In every line of the records, look for "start", then report how many lines have it and nothing else.

[Dataset records]
::::::::
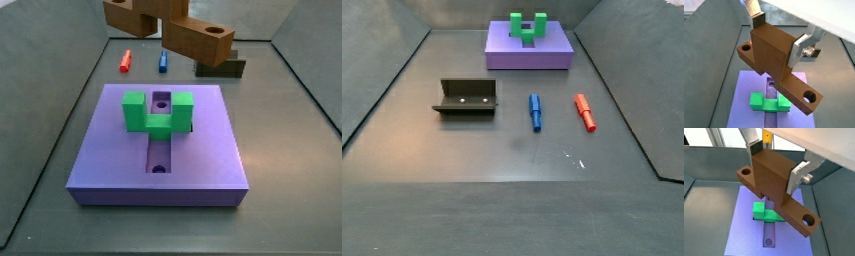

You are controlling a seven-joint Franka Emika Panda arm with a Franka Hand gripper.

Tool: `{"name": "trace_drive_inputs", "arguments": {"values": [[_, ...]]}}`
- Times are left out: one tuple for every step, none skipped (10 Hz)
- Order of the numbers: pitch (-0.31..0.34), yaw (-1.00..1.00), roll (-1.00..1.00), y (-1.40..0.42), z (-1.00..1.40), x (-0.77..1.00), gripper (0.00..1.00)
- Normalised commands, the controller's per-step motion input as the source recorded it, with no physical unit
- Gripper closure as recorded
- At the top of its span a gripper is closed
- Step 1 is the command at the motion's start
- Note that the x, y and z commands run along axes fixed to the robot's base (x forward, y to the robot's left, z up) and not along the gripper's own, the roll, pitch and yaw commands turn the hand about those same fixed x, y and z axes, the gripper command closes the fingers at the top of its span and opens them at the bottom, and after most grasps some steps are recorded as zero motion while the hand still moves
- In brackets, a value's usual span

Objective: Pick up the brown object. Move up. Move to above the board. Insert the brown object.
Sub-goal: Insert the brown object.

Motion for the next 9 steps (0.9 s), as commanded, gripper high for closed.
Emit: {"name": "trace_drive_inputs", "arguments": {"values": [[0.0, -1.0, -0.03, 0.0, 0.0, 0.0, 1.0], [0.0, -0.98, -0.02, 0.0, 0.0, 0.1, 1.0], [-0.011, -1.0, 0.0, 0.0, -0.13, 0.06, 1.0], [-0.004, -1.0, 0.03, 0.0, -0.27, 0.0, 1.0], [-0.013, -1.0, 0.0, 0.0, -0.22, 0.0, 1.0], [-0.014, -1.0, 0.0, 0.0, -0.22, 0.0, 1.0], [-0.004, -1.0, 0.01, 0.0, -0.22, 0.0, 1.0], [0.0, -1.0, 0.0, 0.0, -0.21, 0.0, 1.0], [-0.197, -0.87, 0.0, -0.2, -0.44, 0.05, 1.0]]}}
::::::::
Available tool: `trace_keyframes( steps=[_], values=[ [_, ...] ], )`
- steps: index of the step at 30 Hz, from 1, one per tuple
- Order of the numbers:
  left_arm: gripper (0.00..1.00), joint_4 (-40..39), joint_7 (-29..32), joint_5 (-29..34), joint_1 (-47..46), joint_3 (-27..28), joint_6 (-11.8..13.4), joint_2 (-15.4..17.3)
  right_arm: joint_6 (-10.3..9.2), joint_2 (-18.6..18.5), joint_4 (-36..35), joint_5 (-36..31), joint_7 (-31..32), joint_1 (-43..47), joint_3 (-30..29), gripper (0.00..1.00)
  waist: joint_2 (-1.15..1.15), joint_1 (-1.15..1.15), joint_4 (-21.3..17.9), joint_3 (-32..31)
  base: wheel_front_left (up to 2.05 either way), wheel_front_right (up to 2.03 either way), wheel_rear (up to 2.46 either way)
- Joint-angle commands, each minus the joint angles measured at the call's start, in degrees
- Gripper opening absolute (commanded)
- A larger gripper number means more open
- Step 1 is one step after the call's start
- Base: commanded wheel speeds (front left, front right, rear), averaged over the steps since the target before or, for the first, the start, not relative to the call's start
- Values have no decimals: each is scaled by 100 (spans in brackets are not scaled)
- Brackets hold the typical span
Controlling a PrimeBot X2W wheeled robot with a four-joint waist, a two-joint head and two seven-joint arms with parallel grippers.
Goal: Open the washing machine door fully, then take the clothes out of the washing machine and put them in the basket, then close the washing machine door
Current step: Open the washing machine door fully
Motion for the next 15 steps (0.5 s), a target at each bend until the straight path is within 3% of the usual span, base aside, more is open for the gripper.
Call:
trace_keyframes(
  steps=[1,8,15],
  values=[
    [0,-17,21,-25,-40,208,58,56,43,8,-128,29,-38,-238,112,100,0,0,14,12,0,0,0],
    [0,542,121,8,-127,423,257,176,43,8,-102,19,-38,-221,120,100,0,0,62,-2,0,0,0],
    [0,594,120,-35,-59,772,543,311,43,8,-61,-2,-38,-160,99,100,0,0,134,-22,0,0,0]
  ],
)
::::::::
# Result:
4